Alisa Smith's and J.B. MacKinnon's experiment in "Plenty" (titled more obviously "The 100-Mile Diet" in the Canadian version) sounds simple but turns out to be fraught with challenges and frustrations: spend a year eating nothing but food grown or produced within 100 miles of their one-bedroom apartment in Vancouver, British Columbia. The idea might strike readers unfamiliar with life on Canada's Pacific coast as impossible, but the region is actually rich with farms, dairies, apiaries and fisheries close enough to keep its residents well fed and satisfied for much of the year.

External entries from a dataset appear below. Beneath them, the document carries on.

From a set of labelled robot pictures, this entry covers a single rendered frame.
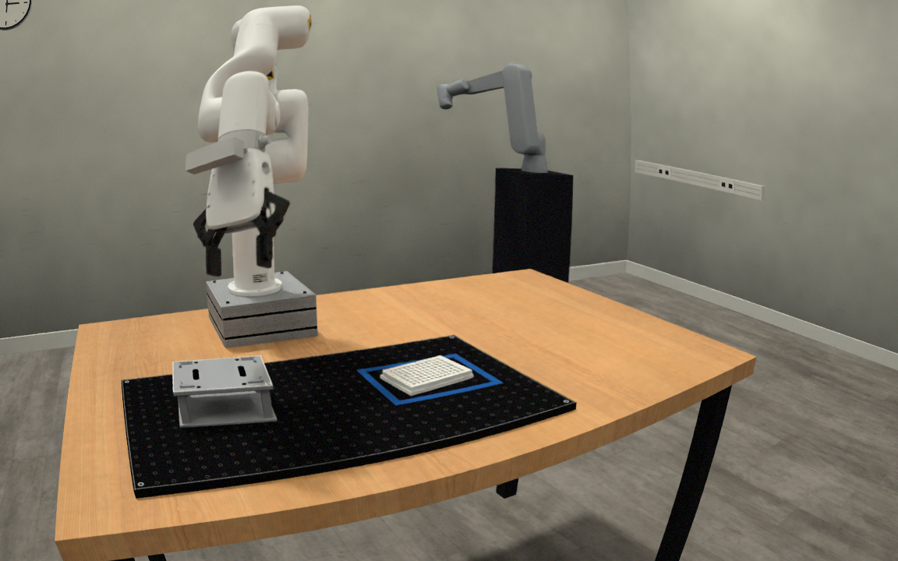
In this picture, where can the blue rectangular tape outline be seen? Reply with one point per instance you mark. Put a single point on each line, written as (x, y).
(393, 399)

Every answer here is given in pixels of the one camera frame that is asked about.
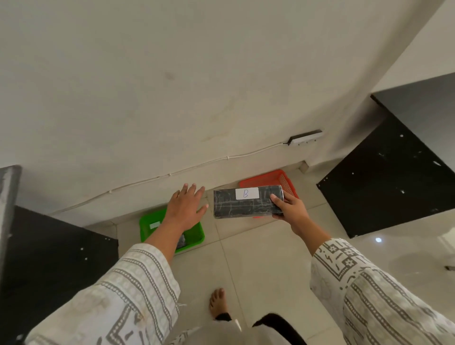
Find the black speckled table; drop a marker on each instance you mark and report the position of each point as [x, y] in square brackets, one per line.
[46, 270]
[394, 170]

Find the person's left forearm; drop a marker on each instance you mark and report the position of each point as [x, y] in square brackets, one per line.
[135, 284]

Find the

Unfortunately for Smith and MacKinnon, that part of the year doesn't include March, the start of spring on the calendar but still a time of wintry weather and barren fields in reality ... and the month they decide to embark on their local eating challenge. So the diet starts mostly with locally grown root vegetables. Lots and lots of root vegetables.
"James and I were eating the foods of austerity," Smith writes in describing endless bowls of borscht. "Borscht belonged to the long winters of the nineteenth-century Russian steppes, flavored by bone-chilling wind, a steel sky, and oppression. Beets, cabbage, potatoes ... 'War vegetables,' James called them."
As the seasons progress and the region's agricultural lands bring forth their harvests, Smith's and MacKinnon's experiment grows a little easier, with one notable exception: bread. The couple don't find a local wheat farmer until nine months into their challenge, but when they finally do, the discovery is like manna from heaven:
"There was more that needed to be done, I suppose," MacKinnon writes after acquiring 75 pounds of local flour. "Winter was suddenly here, and we should have canned some sauerkraut or, I don't know, smoked some salmon or started making yogurt. Instead, we heated the apartment with baking: bread, biscuits, pies, pizza dough, tortillas, even crackers ... We were back in the familiar world of carbohydrate loading, and yet it was not the same. I had never imagined the difference fresh flour would make. Everything we made we ate simply, letting the flavor of the wheat stand alone. It tasted -- ancient. We would sit together to break the bread. A sacred act."
But "Plenty" is more than one couple's diary about the difficulties of eating the way our great-great-grandparents used to. It's also a well researched and thoughtful meditation on the often unsustainable, tradition-killing nature of modern agriculture, food production and food distribution. Ultimately, that exploration leads to the book's real lesson: that there really is a better way.
"Our 100-mile diet hadn't ended, not really," Smith writes at the book's conclusion. "A few favorites have slowly made their way back into the kitchen -- lemons, and rice, and beer. Many others, like bland bananas and white sugar, haven't yet. For us, the balance of global versus local food has been reversed. It comes down to this: we just like the new way better."
Food, Smith and MacKinnon discovered during their year-long adventure, is about more than just filling stomachs and delivering calories. It's a connection with the community that actually grows and raises real food. It's a connection with the land. And that's a connection many of us would do better to try to make again.